Recently some articles appeared on the English Wikipedia Signpost about Wikidata (1, 2, 3). Reading these articles, especially the second and third, pushed me to try to make a dent in the ‘problem’ of references on Wikidata. It turns out that this is actually not that hard!

Script overview

I have written a script as part of my addwiki libraries and the ‘aww’ command line tool (still to be fully released). The main code for the this specific command in its current version can be found here.

The script can be passed either a single Item ID or some SPARQL matchers as shown below:

aww wm:wd:ref --item Q464933

OR

aww wm:wd:ref --sparql P31:Q11424 --sparql P161:?

The script will then either act on a single item if passed or perform a SPARQL query and retrieve a list of Item IDs.

Each Item is then loaded and its type is checked (using instance of) against a list of configured values, currently Q5 (human) and Q11424 (film) which are in turn mapped to the schema.org types Person and Movie. For each type there is then a further mapping of Wikidata properties to schema.org properties, for example P19(place of birth) to ‘birthPlace’ for humans and P57(director) to ‘director’ for films. These mappings can be used to check microdata on webpages against the data contained in Wikidata.
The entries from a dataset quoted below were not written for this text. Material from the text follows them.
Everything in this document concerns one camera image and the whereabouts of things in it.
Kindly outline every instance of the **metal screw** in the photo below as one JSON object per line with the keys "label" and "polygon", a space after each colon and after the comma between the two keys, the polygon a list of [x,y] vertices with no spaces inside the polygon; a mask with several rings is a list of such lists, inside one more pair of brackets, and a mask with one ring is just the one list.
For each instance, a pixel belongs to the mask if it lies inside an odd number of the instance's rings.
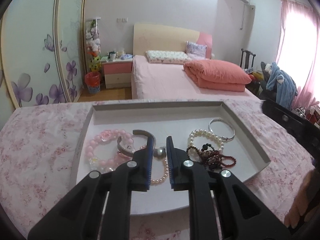
{"label": "metal screw", "polygon": [[231,172],[228,170],[221,171],[222,177],[229,178],[231,176]]}
{"label": "metal screw", "polygon": [[285,122],[289,121],[289,117],[287,117],[285,114],[282,116],[282,120]]}
{"label": "metal screw", "polygon": [[191,167],[193,166],[193,161],[190,161],[190,160],[184,161],[183,165],[185,165],[186,167]]}
{"label": "metal screw", "polygon": [[134,168],[135,166],[137,166],[137,163],[135,161],[129,161],[127,162],[127,166],[129,168]]}
{"label": "metal screw", "polygon": [[91,178],[91,179],[96,179],[96,178],[98,178],[100,176],[100,173],[98,172],[98,171],[91,171],[90,173],[89,173],[89,177]]}

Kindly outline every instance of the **pink curtain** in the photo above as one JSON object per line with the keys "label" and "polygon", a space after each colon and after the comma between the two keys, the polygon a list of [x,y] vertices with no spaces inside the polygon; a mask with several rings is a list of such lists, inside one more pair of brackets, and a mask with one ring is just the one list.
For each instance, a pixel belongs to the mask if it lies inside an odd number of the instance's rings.
{"label": "pink curtain", "polygon": [[315,82],[320,64],[320,24],[311,7],[282,0],[281,34],[275,62],[296,82],[298,96],[292,108],[319,104],[320,85]]}

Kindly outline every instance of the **sliding wardrobe door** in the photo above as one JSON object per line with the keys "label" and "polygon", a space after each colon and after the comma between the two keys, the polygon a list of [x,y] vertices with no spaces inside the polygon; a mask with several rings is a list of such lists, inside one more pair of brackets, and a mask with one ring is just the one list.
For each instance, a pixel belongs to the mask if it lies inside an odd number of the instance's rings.
{"label": "sliding wardrobe door", "polygon": [[3,68],[20,107],[66,102],[54,52],[54,1],[13,0],[3,17]]}
{"label": "sliding wardrobe door", "polygon": [[58,66],[70,102],[77,101],[83,89],[82,4],[83,0],[58,0],[56,4]]}
{"label": "sliding wardrobe door", "polygon": [[2,69],[0,58],[0,130],[14,112],[15,107],[12,104],[7,85],[4,79],[4,72]]}

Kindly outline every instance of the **pink bedsheet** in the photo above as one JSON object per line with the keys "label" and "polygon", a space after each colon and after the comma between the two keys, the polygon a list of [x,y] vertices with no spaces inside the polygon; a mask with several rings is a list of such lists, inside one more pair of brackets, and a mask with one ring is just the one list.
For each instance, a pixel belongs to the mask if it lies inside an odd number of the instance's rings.
{"label": "pink bedsheet", "polygon": [[[260,101],[224,101],[271,159],[269,166],[246,185],[283,220],[303,177],[313,169],[310,156],[285,129],[261,112]],[[68,103],[19,108],[1,130],[0,203],[24,236],[68,192],[77,141],[91,105]],[[188,213],[185,208],[133,216],[130,239],[188,240]]]}
{"label": "pink bedsheet", "polygon": [[135,56],[132,69],[134,99],[252,99],[249,90],[231,92],[197,87],[183,71],[183,65],[150,64],[145,56]]}

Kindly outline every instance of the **headboard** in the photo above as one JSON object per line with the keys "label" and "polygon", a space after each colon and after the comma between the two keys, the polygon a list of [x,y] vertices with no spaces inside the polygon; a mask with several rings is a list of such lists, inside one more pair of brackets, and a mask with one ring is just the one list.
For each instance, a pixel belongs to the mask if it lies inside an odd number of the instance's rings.
{"label": "headboard", "polygon": [[186,51],[186,41],[207,45],[206,58],[212,51],[212,36],[193,30],[157,24],[134,25],[133,55],[145,55],[147,50]]}
Microdata is collected by loading all of the external links used on all of the Wikipedia articles for the loaded Item and parsing the HTML. When all of the checks succeed and the data on Wikidata matches the microdata a reference is added.

Example command line output

As you can see the total references added for the three items shown in the example above was 55, the diffs are linked below.

 

Further development

  • More types: As explained above the script currently only works for people and films, but both Wikidata and schema.org cover far more data than this so the script could likely be easily expanded in this areas.
  • More property maps: Currently there are still many properties on both schema.org and Wikidata for the enabled types that lack a mapping.
  • Better sourcing of microdata: The current approach of finding microdata is simply load all Wikipedia external links and hope that some of them will have some microdata. This is network intensive and currently the slowest part of the script. It is currently possible to create custom Google search engines to match a specific schema.org type, for example films and search the web for pages containing microdata. However there is not actually any ‘nice’ API for search queries like this (hint hint Google).
  • Why stop at microdata: Other standards of structured data in webpages exist, so others could also be covered?

Other thoughts

This is another step in the right direction in terms of fixing things on a large scale. This is the beauty of having machine-readable data in Wikidata and the larger web.

Being able to add references on mass has reminded me how much duplicate information the current reference system includes. For example, a single Item could have 100 statements each which can be referenced to a single web page. This reference data must then be included 100 times!